Data supplied Block Start

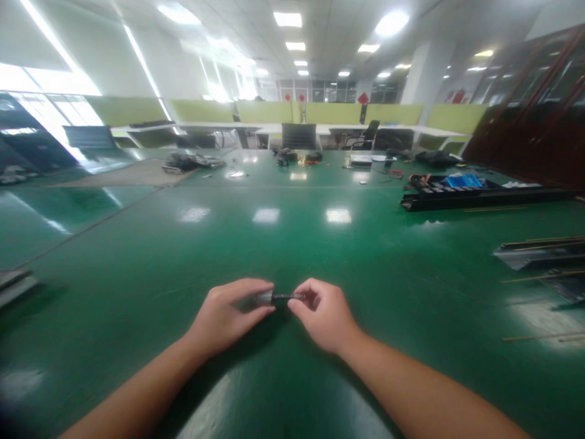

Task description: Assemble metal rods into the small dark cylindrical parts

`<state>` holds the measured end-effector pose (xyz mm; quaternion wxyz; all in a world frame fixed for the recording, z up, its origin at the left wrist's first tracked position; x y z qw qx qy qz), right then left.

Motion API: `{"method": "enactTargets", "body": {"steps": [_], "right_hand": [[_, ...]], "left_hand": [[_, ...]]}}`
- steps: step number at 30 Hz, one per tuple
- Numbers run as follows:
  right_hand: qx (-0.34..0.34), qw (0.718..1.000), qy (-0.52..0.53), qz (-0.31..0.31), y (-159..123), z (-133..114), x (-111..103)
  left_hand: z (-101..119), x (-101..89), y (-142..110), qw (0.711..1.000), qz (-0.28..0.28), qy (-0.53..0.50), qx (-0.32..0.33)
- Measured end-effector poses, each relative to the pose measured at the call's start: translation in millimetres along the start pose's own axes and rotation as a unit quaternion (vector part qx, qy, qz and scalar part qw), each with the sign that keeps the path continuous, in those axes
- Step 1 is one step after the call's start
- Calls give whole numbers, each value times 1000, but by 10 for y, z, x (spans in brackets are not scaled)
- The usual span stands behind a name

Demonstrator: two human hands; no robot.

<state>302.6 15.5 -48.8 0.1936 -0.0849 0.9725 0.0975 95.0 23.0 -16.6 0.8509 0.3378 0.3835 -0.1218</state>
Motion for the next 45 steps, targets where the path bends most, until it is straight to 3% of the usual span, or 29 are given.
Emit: {"method": "enactTargets", "body": {"steps": [45], "right_hand": [[10, 1000, 24, 7, 11, 40, -18]], "left_hand": [[-11, -37, 1, 1000, 6, -1, 0]]}}
Point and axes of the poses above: each hand's wrist, its own y-axis towards the middle knuckle, its own x-axis out of the palm, z = x × y, the point moved 3 cm from there along y, towards the middle knuckle, and after that the axes turned 4 degrees about -z, right-handed, at the moved point
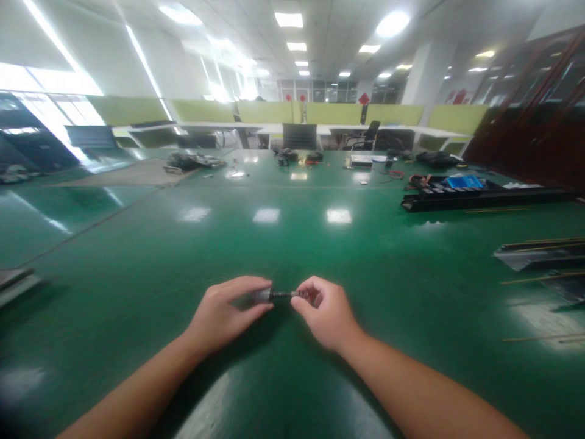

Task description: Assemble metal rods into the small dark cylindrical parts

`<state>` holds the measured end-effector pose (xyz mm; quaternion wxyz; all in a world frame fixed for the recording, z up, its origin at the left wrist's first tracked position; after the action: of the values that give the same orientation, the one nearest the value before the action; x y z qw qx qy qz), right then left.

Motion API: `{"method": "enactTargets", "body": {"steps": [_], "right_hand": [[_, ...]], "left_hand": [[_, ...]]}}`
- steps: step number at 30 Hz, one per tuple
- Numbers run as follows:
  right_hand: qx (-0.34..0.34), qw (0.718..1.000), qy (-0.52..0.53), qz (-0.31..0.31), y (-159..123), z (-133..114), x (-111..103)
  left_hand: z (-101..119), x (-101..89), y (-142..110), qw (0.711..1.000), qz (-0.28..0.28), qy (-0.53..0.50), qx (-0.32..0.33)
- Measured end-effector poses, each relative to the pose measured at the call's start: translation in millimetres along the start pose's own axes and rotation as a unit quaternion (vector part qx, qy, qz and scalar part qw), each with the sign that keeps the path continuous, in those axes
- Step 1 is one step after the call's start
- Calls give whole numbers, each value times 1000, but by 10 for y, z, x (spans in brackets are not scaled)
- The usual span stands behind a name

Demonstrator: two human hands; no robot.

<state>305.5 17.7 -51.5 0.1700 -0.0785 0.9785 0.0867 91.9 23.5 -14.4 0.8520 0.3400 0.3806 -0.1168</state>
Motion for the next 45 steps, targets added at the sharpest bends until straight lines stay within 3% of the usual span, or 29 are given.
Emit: {"method": "enactTargets", "body": {"steps": [25, 28, 31, 34, 39, 42, 45], "right_hand": [[2, 1000, 9, 4, 28, 66, -7], [-10, 998, 67, 9, 27, 70, -13], [-39, 984, 173, 11, 37, 52, -8], [-54, 976, 212, 6, 55, 37, 12], [-47, 974, 222, -12, 71, 45, 53], [-49, 974, 219, -20, 61, 42, 60], [-52, 974, 216, -30, 49, 34, 63]], "left_hand": [[-54, -1, -3, 1000, -12, 7, -8], [-64, -15, 9, 1000, -8, 11, -17], [-93, -65, 22, 997, 38, 16, -61], [-192, -114, 35, 983, 90, -35, -158], [-365, -195, 91, 948, 93, -181, -246], [-433, -365, 47, 932, 111, -220, -264], [-538, -641, -144, 928, 117, -178, -304]]}}
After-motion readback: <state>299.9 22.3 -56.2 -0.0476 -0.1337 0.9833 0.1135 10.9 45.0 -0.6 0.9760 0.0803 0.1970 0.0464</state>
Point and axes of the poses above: each hand's wrist, its own y-axis towards the middle knuckle, its own x-axis out of the palm, z = x × y, the point moved 3 cm from there along y, towards the middle knuckle, and after that the axes turned 4 degrees about -z, right-handed, at the moved point
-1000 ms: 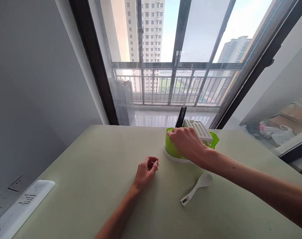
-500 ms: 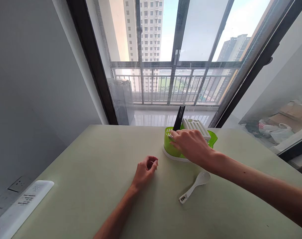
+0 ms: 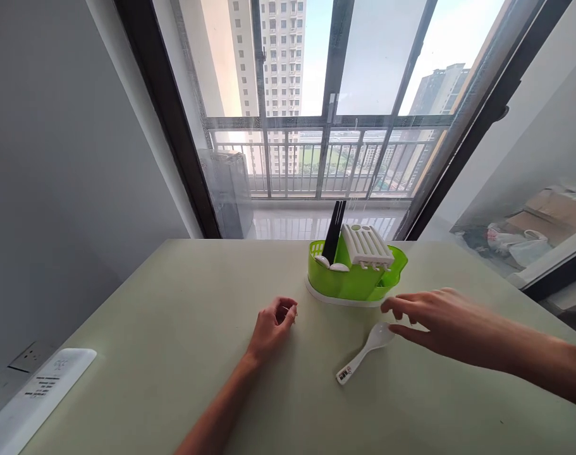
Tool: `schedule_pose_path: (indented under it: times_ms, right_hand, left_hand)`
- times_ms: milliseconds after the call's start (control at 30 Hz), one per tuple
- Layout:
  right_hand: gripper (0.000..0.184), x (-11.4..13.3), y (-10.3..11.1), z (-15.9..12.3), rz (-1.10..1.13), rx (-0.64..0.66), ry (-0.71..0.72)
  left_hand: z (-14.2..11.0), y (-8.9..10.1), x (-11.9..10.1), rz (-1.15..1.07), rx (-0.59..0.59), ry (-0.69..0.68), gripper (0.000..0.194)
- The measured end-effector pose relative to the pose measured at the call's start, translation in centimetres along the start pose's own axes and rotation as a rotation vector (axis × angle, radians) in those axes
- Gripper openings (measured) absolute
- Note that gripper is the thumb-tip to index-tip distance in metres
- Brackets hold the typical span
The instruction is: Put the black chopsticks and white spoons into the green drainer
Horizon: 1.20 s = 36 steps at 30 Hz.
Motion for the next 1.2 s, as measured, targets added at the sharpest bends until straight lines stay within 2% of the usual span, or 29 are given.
schedule_pose_path:
  times_ms: [67, 133, 200, 300, 367, 467, 600, 667, 733, 900, 1000, 1067, 1133, 1200]
  right_hand:
    - [0.026, -2.7, -2.1, -1.6, -0.008, 0.116, -0.094]
    - [0.033, -4.9, -3.7, -2.8, 0.058, 0.167, -0.224]
    - [0.04, -6.0, -5.4, -3.7, 0.285, 0.254, -0.359]
    - [0.05, -5.8, -7.6, -4.5, 0.661, 0.389, -0.527]
    - [0.052, -5.2, -8.9, -4.5, 0.78, 0.393, -0.585]
    - [0.053, -4.2, -10.5, -4.3, 0.838, 0.303, -0.601]
    - [0.057, -2.9, -11.1, -4.0, 0.827, 0.238, -0.618]
    - [0.058, -2.2, -10.0, -3.5, 0.812, 0.218, -0.614]
    - [0.058, -1.4, -7.9, -2.6, 0.821, 0.174, -0.59]
    - [0.05, 0.1, -0.4, 0.3, 0.767, -0.026, -0.508]
    - [0.047, 0.8, 4.4, 1.9, 0.499, -0.223, -0.447]
    - [0.047, 1.5, 7.2, 2.9, 0.28, -0.405, -0.386]
    - [0.045, 2.3, 9.6, 3.9, 0.072, -0.6, -0.357]
    - [0.043, 3.0, 11.0, 5.1, -0.081, -0.731, -0.319]
  left_hand:
    - [0.0, 0.0, 0.1, -0.001, -0.001, -0.011, 0.036]
    - [0.1, 0.0, 0.2, -0.006, -0.006, -0.018, 0.037]
    - [0.1, 0.0, 0.3, -0.005, -0.007, -0.02, 0.037]
    - [0.2, 0.0, 0.2, 0.005, -0.003, -0.012, 0.037]
    - [0.1, 0.0, 0.0, 0.006, -0.002, -0.006, 0.036]
    - [0.1, 0.1, -0.2, 0.001, -0.004, -0.006, 0.034]
    - [0.0, 0.1, -0.3, -0.004, -0.005, 0.002, 0.034]
    - [0.0, 0.0, -0.2, -0.005, 0.001, 0.005, 0.034]
    - [0.0, 0.0, -0.1, -0.01, 0.012, 0.001, 0.035]
    - [0.1, -0.1, 0.1, -0.009, 0.017, -0.006, 0.035]
    - [0.1, -0.1, 0.0, 0.0, 0.01, -0.01, 0.035]
    - [0.0, -0.1, -0.1, 0.011, 0.01, -0.015, 0.034]
    - [-0.1, -0.1, -0.2, 0.014, 0.012, -0.016, 0.034]
    - [-0.1, -0.1, -0.2, 0.01, 0.016, -0.01, 0.034]
Point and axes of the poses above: each hand's wrist, its own z-axis towards the middle knuckle, its own y-axis out of the back of the hand, x = y × z, the point moved 4 cm from there along z, towards the middle knuckle, and after that the axes turned 12 degrees about -x, right-handed, at the moved point
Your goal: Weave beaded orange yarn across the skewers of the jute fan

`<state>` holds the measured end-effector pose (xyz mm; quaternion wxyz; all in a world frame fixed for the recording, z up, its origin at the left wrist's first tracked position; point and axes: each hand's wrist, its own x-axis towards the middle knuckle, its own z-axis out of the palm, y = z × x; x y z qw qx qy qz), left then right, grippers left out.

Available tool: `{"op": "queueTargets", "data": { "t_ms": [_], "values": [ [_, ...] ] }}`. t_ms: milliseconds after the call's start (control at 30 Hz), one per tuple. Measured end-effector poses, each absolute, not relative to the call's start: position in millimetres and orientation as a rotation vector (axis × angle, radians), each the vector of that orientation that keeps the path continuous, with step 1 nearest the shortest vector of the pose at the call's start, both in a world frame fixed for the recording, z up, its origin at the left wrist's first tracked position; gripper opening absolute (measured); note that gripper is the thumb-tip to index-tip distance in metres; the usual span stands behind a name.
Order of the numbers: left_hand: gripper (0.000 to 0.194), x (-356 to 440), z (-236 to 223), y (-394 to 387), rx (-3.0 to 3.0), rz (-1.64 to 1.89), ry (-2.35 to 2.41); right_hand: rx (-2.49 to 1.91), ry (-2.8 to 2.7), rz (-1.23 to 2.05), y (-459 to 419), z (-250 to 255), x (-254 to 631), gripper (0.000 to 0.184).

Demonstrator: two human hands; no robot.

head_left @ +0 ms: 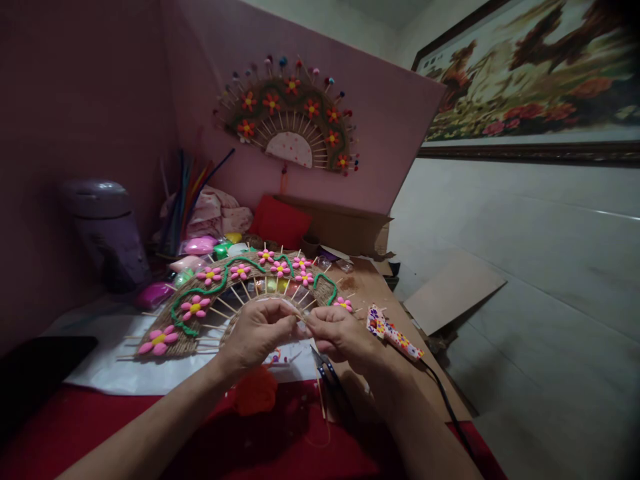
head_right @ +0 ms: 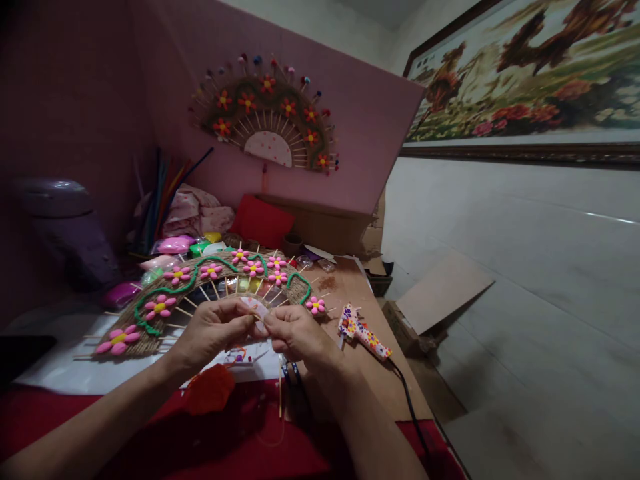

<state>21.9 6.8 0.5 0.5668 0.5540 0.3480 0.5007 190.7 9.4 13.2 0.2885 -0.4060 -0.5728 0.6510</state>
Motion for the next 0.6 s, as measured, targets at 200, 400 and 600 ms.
{"op": "queueTargets", "data": {
  "t_ms": [200,400,600],
  "values": [
    [0.008,21.6,-0.7,7.6,1.459,1.233,1.005,-1.093,-1.476,1.7,11.8,7.3,185.2,0.042],
    [0.015,29.6,-9.7,7.0,1.645,1.365,1.186,-1.074,-1.455,1.689,15.6,0.6,184.0,0.041],
    [0.014,8.1,5.1,19.2,1.534,1.583,1.484,-0.981,-1.438,1.831,12.1,3.2,194.2,0.037]
  ]
}}
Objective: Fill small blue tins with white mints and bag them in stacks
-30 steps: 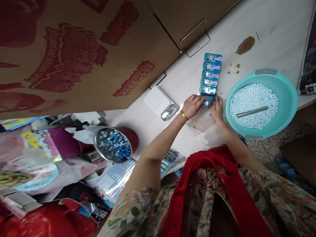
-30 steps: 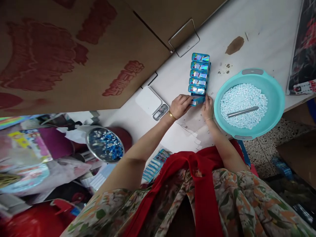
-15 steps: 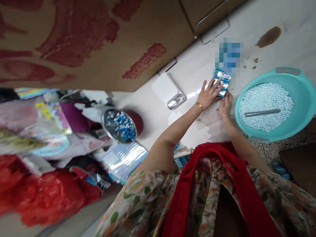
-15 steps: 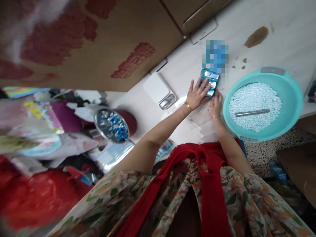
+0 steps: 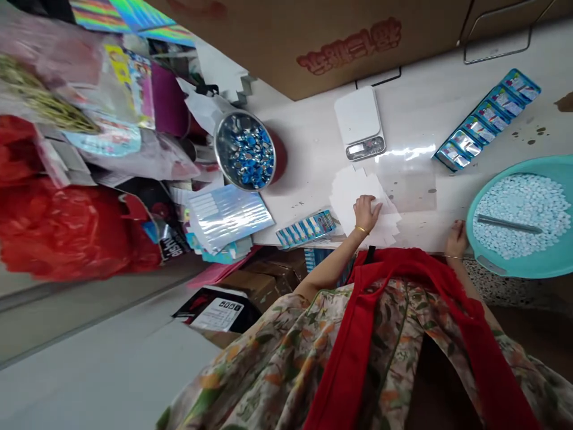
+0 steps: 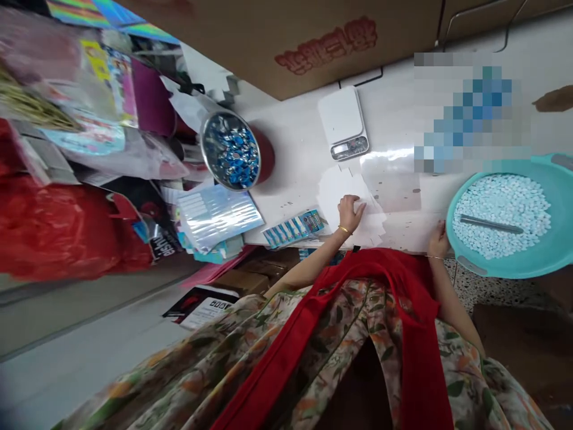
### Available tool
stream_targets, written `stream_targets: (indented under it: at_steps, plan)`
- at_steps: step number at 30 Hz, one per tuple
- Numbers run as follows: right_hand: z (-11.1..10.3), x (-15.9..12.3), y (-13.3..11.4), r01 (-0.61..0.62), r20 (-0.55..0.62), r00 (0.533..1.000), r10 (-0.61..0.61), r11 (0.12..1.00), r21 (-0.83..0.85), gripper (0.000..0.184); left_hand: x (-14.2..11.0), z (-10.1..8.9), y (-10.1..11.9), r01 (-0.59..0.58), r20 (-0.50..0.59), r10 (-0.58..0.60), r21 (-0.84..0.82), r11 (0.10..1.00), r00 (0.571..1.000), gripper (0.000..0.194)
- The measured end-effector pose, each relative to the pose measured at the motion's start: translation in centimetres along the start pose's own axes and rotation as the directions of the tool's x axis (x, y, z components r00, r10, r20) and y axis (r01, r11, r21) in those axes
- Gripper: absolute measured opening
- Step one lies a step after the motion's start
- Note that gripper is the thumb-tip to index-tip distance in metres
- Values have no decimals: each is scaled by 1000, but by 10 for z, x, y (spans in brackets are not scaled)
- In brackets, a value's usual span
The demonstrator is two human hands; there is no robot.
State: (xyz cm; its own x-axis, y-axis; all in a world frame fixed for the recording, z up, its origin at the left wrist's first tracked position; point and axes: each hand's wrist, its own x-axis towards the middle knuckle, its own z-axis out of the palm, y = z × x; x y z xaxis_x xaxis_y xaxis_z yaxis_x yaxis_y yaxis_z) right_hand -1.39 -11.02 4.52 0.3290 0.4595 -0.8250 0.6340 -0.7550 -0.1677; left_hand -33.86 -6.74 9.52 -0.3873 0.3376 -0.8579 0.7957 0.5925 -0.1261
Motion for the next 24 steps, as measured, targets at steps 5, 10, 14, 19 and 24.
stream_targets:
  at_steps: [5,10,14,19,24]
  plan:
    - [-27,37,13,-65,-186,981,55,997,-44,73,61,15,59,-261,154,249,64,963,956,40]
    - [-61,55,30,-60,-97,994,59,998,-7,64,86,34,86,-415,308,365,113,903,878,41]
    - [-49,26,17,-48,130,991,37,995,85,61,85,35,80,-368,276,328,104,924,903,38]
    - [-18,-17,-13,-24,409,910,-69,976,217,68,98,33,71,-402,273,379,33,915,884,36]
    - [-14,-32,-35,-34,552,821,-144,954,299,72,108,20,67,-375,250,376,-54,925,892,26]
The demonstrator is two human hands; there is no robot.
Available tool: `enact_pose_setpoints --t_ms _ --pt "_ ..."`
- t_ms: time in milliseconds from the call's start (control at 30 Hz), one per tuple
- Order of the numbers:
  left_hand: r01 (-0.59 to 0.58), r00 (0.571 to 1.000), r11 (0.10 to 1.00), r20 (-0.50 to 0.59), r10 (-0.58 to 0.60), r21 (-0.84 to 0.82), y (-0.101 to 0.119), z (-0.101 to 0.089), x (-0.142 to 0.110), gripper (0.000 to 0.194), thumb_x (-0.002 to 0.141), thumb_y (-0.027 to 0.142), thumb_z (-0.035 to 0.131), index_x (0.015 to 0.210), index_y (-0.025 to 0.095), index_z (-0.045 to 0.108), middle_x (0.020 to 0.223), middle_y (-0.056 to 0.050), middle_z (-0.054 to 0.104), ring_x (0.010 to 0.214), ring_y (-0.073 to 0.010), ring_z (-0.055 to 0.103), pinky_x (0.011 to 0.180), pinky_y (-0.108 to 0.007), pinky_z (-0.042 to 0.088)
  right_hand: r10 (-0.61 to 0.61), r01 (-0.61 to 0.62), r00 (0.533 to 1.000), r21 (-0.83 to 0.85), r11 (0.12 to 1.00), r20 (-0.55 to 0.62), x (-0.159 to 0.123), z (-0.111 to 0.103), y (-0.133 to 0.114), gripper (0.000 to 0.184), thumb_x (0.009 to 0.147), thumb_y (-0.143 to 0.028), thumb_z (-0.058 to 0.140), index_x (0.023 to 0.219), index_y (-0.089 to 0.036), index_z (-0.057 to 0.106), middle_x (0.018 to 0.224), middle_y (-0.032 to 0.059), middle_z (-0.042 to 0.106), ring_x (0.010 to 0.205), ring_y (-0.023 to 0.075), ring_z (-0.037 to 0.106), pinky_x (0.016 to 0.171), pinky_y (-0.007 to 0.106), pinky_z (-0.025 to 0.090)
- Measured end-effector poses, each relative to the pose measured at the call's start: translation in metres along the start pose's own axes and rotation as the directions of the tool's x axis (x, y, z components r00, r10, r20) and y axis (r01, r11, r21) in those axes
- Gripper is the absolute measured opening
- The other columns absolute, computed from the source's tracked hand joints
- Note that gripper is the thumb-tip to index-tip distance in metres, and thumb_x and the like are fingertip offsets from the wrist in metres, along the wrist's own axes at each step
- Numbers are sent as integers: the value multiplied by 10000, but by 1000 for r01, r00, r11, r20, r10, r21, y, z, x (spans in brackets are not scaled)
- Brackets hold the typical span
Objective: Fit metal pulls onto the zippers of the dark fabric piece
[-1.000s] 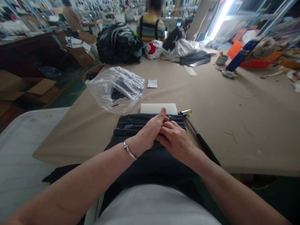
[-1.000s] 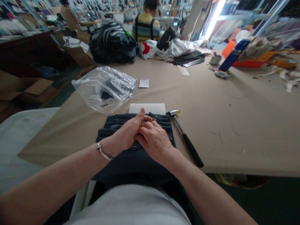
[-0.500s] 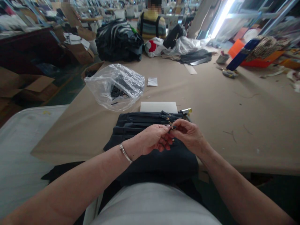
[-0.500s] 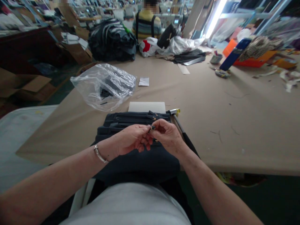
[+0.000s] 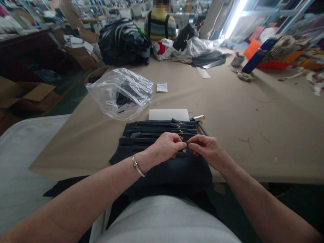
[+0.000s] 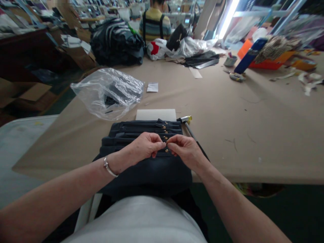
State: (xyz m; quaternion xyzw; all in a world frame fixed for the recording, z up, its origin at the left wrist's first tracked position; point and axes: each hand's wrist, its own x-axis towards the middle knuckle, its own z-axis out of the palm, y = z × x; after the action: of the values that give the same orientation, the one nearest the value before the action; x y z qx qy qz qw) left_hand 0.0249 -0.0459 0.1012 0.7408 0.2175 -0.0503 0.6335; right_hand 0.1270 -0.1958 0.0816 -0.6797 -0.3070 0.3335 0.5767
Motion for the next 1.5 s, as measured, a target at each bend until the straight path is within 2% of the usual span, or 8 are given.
enact_pose_setpoints --t_ms 100,300,433,600,767,1100,1333,1500 --pt "-53 999 983 3 53 176 -1 0 3 189 754 298 559 635 152 577 470 45 497 437 -81 451 433 -188 322 -5 13 999 -193 981 39 -2 -2 0 233 773 -366 652 854 -149 679 643 -6 604 544 101 508 498 201 405" --pt "-130 991 953 55 119 275 3 0 1 194 759 228 501 599 144 573 508 41 510 490 -81 447 482 -199 304 -50 64 997 -239 969 66 -5 3 2 210 814 -362 605 843 -159 652 669 -16 601 551 100 520 499 196 395" --pt "-174 984 904 40 173 391 5 -1 -1 200 765 206 527 579 140 560 524 41 505 502 -76 424 494 -203 288 -90 114 993 -451 885 75 -4 2 3 191 801 -208 498 836 -175 683 617 -27 592 530 97 508 504 198 365" --pt "-185 980 819 37 196 543 -1 -3 4 203 777 201 528 605 135 615 542 15 552 532 -99 457 517 -222 294 -129 167 986 -584 795 106 -1 -3 11 189 813 -209 508 830 -183 694 697 -11 639 598 110 540 585 214 396" --pt "-184 978 790 27 208 584 -8 -3 8 221 772 199 503 591 134 613 535 1 561 523 -105 462 515 -230 292 -172 205 978 -642 739 115 0 -4 20 169 812 -166 507 828 -180 675 800 6 663 693 129 575 637 225 409" --pt "-181 974 760 6 226 624 -13 -5 8 228 766 212 474 586 151 599 549 -7 574 514 -109 472 506 -233 306 -102 138 990 -713 688 94 4 1 20 120 767 -75 581 753 -183 631 694 -34 612 627 107 533 579 210 339" --pt "-88 981 555 -25 192 827 -9 -11 -4 241 802 281 475 620 181 597 632 -39 632 591 -176 572 564 -276 397 -132 183 983 -703 687 127 2 -1 17 118 810 -95 569 752 -193 598 699 -44 598 642 107 532 592 212 341" --pt "-9 956 360 -97 276 933 8 -14 -10 254 883 331 437 793 194 631 761 -55 672 691 -236 632 645 -352 485 -216 117 976 -802 586 -15 -1 -38 14 96 884 -175 511 868 -190 604 835 8 613 732 148 553 668 251 392"
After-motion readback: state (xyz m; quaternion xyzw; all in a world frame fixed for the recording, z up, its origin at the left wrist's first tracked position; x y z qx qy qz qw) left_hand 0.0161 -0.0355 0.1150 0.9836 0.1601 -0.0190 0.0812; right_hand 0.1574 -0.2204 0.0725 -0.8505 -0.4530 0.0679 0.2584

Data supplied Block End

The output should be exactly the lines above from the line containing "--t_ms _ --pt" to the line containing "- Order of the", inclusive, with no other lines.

**Response area**
Available tool: `enact_pose_setpoints --t_ms _ --pt "_ ..."`
- t_ms: time in milliseconds from the call's start (control at 30 Hz), one per tuple
- Order of the numbers:

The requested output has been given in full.